Wednesday, March 30, 2011

What defines our generation?

                          At this point in my Senior year, I spend a lot of my evenings talking about college with my parents. There are too many questions beginning with "Where, why, and how", for me to ever come out of these discussions without a huge headache, or the strong urge to take a nap. I feel kind of bad for my parents, because I made it damn clear that they would convince me to go nowhere else but Manhattan. Although I'm not the teenager who thinks money is irrelevant and doesn't give a second thought about spending 200,000 on four years of schooling; trying to get all of the pieces and answers together when trying to live in this specific city, isn't an easy task.

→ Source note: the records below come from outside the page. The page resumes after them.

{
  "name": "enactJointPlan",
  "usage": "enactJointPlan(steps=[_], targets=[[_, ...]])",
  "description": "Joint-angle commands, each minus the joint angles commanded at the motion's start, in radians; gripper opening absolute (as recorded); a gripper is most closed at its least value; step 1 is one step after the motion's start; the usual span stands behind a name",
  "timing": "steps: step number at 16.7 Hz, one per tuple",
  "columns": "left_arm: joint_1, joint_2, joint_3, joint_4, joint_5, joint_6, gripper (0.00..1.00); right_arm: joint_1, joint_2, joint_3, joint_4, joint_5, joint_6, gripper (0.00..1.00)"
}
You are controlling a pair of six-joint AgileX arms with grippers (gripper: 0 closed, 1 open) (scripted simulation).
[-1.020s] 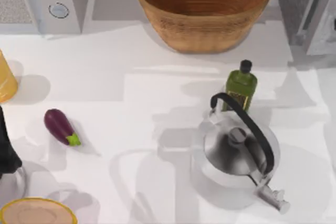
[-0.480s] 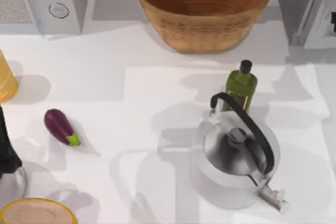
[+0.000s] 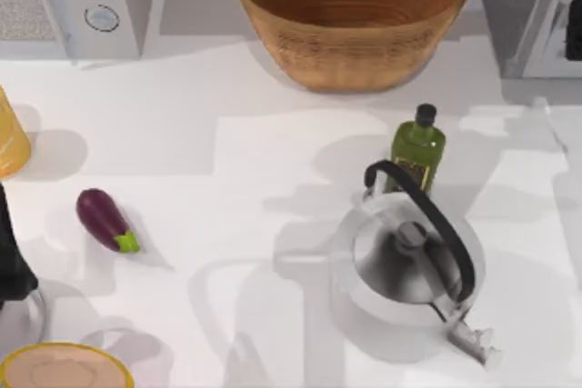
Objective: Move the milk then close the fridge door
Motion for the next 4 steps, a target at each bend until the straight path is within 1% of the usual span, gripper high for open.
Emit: enactJointPlan(steps=[4], targets=[[0.000, 0.000, 0.000, 0.000, 0.000, 0.000, 1.00, 0.000, 0.048, 0.061, -0.012, 0.001, 0.000, 1.00]])
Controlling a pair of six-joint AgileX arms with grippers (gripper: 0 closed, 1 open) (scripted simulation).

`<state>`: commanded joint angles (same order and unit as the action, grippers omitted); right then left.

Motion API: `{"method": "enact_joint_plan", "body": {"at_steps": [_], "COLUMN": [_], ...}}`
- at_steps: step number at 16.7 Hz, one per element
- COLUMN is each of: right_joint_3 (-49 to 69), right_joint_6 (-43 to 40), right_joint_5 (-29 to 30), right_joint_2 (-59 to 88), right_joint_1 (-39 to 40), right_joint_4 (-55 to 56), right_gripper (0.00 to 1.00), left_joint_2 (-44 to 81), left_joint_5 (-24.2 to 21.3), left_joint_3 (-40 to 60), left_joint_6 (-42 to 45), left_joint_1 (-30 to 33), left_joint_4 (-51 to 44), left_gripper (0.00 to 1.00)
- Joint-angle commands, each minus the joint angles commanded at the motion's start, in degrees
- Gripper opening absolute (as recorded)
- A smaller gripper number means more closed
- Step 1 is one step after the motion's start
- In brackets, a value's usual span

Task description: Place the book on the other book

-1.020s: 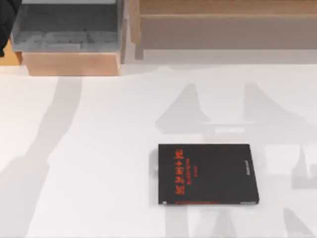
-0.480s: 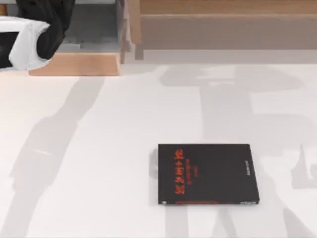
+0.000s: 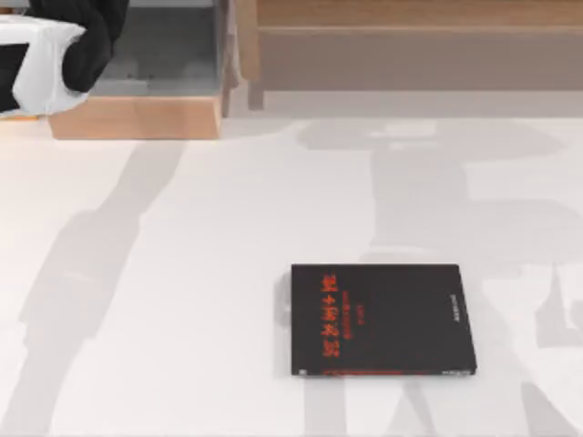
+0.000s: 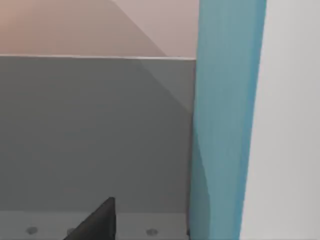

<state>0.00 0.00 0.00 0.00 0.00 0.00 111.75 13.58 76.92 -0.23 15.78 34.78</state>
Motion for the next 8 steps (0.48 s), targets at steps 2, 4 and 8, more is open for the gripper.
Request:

                          My dad has asked me a lot why I want to go there. I've given him answers before that I felt good about at the time, but as time goes on, the answer has evolved. My mom loves Manhattan, but she wonders why I dislike High School so much, because she loved her High School years. She is always trying to convince me that I'm going to miss it for the rest of my life. That is such a miserable thought for me; that I could be looking back on High School 30 years from now, and feel as though that is when I peaked. In the mental state that I'm in right now, that cannot be an option.
            Anyway, the reason I'm bringing this up, is because every time I talk to my parents about my future, I get a strong feeling that I'm not the only one having this same type of conversation. When the reasoning's for my answers come to my mind, and out of my mouth, I realize that I'm not the only young person who feels like this. I hear the question "What defines our generation?" being thrown around a lot, and asked by people some of us look up to, like Andrew Jenks, and The Buried Life. I try to understand the answer time and time again, but it's taken me awhile for me to even slightly understand all of the aspects of it. So to make what I feel a little clearer, I'll tell you what I told my dad(Not exact translation obviously,I wasn't writing it down as I spoke it) to the question of "Why I want to move to Manhattan?"...... "I hate High School. I hate teenagers, I hate immaturity. I'm not one of those people who can just go upstate and get drunk every weekend, and sit on my ass for four years. I need to be stimulated and working towards something at all times, or I will go crazy. I want to do something of substance, I'm tired of waking up everyday to work towards something that is meaningless to me." I understand that most of you guys don't despise High School as much as I do, or you may want to go to college to party and have a good time; and I'm not saying that there's anything wrong with either of those things. I'm saying that our generation is focused on doing what we want with our lives. Right now, it is all about the individual, as opposed to the group. We are not listening to what society wants us to do, or our parents want us to do, or what is safe, or what is reliable; we are focused on doing what we need to do to fulfill ourselves-whatever that may be. No two people can do the same exact thing to be happy with themselves, and we seem to understand that. It may seem like we're selfish or irresponsible, and I'm not going to deny that some of us are(Maybe a lot...to be determined). But there are also a lot of us out there who need to do genuinely compassionate things for this planet and the people living in it, to be content with ourselves.
     We are all initially trying to make our own world better, but this focus will lead into some of us making the entire world better.